Heat 1 tablespoon of the oil in a casserole or large saucepan. Add the sausages (and/or chops) and brown them well over a medium heat – if you’re using chops, you might need to do this in 2 batches. Transfer them to a dish.
Pour the cider or wine into the casserole and stir to deglaze, scraping to release any bits of caramelised meat from the base of the pan. Pour the pan juices into the dish with the sausages (and/or chops).
Heat another 1–2 tablespoons of oil in the casserole, add the onions, leek and celery and cook gently for 10 minutes or so, until softened.
Then return the sausages (and/or chops) to the casserole with
their juices and add the celeriac, potatoes and parsnip. Tuck in the bouquet garni, season with salt and pepper and add enough water to almost cover everything. Bring to a very gentle simmer.

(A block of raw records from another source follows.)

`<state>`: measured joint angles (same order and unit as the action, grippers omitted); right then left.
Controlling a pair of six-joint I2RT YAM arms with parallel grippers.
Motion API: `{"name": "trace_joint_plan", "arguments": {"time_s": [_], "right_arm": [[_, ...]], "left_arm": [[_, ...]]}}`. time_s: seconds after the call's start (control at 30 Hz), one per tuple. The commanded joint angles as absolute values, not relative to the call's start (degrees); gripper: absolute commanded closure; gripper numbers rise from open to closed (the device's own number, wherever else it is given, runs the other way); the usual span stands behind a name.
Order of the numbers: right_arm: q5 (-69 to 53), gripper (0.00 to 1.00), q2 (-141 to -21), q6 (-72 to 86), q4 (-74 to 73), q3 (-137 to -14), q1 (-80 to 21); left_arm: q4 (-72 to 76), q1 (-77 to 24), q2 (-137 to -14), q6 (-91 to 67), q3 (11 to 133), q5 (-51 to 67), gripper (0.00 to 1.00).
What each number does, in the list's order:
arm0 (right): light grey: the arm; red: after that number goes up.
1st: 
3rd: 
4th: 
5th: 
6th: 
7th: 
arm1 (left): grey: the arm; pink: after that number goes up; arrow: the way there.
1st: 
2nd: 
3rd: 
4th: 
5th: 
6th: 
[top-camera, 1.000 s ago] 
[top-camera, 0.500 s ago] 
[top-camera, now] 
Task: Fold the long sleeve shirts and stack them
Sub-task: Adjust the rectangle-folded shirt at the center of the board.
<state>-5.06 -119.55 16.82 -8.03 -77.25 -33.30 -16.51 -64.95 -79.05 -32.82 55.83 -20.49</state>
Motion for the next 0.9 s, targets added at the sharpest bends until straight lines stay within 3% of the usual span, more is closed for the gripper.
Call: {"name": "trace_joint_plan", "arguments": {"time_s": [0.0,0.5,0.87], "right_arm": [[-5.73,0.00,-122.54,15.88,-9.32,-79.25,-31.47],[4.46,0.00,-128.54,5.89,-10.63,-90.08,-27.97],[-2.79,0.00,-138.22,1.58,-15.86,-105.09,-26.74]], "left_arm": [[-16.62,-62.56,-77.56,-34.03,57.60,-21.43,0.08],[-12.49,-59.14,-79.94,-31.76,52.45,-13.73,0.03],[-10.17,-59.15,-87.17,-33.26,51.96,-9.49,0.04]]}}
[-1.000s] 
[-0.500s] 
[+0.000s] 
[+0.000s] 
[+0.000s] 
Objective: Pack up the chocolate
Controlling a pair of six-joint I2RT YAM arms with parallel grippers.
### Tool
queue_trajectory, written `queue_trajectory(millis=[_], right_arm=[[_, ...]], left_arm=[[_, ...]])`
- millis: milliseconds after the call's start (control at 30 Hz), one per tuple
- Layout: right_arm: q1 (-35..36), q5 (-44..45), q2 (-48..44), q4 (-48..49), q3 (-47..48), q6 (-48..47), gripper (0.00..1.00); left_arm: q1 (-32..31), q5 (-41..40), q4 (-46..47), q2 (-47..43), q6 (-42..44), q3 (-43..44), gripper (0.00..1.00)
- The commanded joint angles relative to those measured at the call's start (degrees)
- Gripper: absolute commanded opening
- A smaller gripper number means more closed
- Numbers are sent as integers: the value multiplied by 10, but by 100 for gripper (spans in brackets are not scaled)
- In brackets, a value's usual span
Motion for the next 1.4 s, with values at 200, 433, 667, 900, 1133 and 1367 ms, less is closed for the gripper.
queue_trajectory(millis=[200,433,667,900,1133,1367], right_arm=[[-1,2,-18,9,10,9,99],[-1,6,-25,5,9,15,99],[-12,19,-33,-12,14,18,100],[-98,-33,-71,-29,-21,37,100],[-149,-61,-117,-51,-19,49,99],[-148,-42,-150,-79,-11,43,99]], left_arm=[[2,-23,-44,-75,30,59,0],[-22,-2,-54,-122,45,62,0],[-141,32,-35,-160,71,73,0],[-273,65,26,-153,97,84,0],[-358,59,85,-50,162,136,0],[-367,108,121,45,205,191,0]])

Cook uncovered, or partially covered, very gently over a low heat (or with the lid on in the oven preheated to 140°C/Gas Mark 1) for about 1 hour, until everything is tender.
Take out the bouquet garni and check the seasoning. The potatoes should have started to break down and thicken the liquor a little. If not, just mash some of the vegetables against the side of the dish with a fork. Scatter over some chopped parsley, if you like, and serve.